I could go on – however I’ll leave it at that. If you want more information on how men are affected by abortions, visit or look for the Men and Abortion Network (M.A.N.) on the site, by clicking on the “Men and Abortion” link.
We’d be fools to think that there are no adverse effects to abortion (despite what the American Psychiatric Association says). In the U. S. alone, since 1973 there have been over 40 million abortions. In every single case, there was a man involved. Losing a child is a traumatic experience. Knowing that you intentionally caused the death of your own child is much worse. Feeling your partner betrayed you and had the abortion without your consent is pretty horrible as well. You failed to fulfill one of the key roles of a father: that of protector.

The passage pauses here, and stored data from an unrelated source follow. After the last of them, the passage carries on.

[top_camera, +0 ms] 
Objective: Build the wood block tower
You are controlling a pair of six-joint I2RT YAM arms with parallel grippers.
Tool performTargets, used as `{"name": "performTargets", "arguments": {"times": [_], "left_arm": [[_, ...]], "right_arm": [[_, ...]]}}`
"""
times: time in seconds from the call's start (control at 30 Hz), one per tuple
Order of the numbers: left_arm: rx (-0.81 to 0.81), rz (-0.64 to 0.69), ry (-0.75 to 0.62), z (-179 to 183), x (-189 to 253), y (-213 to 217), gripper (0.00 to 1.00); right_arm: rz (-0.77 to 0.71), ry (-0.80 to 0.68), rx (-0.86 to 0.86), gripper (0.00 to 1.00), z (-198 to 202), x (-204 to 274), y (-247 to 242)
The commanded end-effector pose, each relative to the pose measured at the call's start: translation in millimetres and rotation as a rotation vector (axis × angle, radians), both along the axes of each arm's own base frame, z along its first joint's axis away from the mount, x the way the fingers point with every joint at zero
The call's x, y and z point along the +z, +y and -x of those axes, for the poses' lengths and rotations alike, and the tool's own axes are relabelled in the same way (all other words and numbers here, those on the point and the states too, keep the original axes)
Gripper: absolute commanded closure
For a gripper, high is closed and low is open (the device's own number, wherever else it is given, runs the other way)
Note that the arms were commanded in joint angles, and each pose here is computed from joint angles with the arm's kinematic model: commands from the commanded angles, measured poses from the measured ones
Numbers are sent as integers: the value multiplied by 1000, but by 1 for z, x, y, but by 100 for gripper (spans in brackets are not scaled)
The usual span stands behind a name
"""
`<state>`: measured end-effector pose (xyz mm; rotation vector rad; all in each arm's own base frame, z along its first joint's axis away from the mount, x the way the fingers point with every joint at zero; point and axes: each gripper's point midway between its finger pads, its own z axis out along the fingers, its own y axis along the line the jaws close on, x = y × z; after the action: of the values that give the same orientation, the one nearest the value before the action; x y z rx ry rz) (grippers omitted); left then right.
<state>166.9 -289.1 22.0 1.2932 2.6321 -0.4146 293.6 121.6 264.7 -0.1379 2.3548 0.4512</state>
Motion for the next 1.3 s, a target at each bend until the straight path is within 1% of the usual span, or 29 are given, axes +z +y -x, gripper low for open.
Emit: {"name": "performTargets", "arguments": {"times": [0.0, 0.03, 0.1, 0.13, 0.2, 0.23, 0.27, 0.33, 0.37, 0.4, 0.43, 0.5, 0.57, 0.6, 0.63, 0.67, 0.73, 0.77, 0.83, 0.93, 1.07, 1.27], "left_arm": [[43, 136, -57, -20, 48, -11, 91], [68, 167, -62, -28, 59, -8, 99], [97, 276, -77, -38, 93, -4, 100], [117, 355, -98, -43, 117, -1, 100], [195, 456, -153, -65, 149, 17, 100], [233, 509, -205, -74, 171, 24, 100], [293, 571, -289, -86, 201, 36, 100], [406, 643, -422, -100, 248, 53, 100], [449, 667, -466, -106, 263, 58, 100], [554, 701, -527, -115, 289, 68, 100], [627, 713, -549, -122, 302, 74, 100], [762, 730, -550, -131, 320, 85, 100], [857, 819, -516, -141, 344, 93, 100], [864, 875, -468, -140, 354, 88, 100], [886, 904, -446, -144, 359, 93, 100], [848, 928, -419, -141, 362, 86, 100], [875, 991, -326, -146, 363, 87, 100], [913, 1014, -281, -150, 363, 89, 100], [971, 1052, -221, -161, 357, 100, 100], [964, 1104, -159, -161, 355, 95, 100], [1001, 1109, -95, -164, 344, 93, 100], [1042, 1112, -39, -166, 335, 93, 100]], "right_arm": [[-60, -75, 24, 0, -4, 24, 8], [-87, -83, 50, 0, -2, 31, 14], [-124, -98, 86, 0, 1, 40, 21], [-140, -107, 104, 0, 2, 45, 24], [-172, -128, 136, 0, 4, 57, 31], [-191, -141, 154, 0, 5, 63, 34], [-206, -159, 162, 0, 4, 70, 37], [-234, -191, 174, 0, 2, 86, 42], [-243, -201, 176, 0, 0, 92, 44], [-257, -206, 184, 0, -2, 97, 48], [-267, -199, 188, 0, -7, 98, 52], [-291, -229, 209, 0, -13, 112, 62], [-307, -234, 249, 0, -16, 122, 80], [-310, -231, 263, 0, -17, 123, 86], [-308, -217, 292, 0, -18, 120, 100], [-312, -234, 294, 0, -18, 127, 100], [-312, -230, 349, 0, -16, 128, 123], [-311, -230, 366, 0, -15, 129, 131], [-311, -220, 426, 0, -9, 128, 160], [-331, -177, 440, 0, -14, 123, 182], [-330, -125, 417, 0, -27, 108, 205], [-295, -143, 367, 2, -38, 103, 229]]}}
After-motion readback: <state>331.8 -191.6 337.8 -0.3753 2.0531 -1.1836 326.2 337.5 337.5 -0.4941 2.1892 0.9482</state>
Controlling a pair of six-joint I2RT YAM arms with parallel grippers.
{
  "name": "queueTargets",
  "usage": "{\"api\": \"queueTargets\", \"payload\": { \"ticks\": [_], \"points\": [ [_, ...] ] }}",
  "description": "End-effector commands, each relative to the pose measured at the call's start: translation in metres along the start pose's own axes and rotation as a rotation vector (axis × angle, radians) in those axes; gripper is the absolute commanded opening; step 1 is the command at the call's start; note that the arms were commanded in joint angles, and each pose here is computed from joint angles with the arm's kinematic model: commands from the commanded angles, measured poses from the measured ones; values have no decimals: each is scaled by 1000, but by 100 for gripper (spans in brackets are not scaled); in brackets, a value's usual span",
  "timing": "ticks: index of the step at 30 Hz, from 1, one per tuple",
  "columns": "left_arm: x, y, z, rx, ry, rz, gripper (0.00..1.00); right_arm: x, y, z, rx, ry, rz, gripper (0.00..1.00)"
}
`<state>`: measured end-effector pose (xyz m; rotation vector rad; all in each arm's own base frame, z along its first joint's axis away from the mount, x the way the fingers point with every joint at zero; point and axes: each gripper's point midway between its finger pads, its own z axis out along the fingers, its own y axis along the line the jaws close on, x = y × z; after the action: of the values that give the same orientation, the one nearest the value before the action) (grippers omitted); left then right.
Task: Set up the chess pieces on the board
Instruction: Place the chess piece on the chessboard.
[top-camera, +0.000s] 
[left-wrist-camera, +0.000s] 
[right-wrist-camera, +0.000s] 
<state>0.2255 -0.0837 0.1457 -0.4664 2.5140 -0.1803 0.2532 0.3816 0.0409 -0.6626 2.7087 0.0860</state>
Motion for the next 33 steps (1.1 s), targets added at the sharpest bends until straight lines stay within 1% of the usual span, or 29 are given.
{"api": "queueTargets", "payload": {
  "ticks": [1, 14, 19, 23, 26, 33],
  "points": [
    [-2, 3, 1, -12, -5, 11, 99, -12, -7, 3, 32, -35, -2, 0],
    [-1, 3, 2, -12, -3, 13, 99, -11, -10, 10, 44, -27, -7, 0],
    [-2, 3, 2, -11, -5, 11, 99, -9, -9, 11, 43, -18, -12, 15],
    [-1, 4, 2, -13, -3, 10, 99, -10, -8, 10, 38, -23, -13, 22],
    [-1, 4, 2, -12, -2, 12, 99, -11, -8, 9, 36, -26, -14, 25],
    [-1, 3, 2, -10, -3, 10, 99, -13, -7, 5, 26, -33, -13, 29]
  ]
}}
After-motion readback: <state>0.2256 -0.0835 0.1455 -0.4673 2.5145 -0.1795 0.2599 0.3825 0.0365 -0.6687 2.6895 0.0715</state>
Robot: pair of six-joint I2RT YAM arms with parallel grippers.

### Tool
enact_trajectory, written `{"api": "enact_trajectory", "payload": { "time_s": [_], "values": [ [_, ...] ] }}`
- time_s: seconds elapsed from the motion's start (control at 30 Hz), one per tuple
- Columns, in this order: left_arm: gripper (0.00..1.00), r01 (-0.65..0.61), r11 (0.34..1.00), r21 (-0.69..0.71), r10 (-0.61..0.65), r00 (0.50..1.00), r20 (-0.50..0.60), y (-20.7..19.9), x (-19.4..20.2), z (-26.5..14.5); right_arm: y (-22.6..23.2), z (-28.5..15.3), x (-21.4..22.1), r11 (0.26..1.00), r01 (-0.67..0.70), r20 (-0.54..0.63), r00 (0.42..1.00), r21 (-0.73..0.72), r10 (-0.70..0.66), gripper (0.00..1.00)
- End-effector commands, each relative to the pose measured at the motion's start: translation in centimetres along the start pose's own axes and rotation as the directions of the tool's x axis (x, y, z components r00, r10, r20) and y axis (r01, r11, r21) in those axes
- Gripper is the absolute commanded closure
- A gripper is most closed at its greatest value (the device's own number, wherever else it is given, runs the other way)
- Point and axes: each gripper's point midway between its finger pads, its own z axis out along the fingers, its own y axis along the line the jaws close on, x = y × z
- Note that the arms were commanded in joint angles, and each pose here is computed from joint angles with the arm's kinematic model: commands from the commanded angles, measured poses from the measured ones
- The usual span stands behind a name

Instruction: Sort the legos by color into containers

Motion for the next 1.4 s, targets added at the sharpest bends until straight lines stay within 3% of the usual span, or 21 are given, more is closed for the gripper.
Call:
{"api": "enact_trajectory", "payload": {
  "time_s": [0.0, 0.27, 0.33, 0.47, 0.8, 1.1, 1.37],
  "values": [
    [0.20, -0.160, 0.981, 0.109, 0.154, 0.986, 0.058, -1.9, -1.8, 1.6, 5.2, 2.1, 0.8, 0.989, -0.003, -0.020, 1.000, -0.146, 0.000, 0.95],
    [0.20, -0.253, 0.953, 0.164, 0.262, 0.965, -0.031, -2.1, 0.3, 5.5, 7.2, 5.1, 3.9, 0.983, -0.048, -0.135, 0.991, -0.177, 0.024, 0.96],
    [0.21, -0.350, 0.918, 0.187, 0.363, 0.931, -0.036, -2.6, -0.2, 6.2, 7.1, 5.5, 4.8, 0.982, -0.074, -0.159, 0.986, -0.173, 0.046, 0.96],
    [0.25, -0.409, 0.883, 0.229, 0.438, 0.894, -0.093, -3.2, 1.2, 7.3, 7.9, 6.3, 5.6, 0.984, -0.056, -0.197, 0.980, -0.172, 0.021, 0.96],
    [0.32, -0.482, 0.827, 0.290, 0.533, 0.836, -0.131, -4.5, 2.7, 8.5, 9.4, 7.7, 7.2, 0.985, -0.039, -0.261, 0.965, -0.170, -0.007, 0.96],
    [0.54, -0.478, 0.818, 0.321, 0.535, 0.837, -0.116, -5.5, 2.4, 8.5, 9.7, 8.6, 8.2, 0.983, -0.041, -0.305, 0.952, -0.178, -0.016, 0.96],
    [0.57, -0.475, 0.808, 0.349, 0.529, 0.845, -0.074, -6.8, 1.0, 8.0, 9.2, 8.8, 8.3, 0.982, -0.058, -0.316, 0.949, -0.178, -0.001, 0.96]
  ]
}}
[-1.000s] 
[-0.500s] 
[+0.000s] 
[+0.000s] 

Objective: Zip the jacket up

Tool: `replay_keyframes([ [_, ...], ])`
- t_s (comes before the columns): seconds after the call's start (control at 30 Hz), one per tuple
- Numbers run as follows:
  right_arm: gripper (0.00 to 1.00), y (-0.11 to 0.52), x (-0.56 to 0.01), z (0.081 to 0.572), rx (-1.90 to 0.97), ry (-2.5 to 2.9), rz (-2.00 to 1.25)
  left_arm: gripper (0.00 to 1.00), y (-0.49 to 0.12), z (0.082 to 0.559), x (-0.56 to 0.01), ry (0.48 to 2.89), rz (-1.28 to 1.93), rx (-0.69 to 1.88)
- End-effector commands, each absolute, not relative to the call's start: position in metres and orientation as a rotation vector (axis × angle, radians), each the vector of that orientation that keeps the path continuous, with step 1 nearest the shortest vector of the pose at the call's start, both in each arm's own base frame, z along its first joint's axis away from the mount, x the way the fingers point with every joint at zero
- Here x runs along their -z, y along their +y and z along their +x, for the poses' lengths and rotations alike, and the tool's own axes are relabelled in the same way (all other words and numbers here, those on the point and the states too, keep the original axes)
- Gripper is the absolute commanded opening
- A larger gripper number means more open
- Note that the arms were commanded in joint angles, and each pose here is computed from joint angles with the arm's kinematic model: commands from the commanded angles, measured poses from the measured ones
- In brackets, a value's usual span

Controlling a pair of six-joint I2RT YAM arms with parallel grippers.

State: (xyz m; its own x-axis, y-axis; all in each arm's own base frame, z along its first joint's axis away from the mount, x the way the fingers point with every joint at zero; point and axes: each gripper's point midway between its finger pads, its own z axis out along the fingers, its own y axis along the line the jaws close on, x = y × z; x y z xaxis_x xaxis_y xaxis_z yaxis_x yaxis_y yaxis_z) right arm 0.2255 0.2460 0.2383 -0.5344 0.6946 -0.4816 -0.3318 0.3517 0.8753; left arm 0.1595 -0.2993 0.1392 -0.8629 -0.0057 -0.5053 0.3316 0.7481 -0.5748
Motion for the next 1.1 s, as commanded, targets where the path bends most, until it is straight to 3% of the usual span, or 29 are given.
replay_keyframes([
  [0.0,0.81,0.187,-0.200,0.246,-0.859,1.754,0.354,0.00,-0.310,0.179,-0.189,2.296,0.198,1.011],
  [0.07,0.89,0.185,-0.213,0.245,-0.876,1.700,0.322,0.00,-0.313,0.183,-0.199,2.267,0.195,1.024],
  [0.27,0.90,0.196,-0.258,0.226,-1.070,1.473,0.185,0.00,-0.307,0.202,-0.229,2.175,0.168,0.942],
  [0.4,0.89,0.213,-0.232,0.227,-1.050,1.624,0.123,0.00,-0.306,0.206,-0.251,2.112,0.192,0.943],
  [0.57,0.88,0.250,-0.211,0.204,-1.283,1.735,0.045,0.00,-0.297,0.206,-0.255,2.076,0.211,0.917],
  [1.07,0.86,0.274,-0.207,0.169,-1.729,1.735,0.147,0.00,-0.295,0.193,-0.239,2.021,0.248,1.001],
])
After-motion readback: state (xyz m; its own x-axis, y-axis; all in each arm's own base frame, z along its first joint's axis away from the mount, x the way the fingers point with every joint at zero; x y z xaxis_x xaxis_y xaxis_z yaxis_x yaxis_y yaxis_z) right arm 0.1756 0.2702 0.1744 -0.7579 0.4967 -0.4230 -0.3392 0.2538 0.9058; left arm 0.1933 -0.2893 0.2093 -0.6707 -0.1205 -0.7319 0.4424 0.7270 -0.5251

We need to acknowledge that about 40% of our population has lost a child to abortion. This is 4 out of 10 people sitting in the pews on Sunday; 4 out of 10 of your co-workers; 4 out of 10 people standing on the check-out line at the grocery store. They may be silent about it, but in many cases they are suffering – the experience has affected them in one way or another. We need to see how we can respond to them with compassion and love and offer them hope for healing. Let them know that they are not alone – that it’s OK to grieve and that forgiveness is available to all who seek it.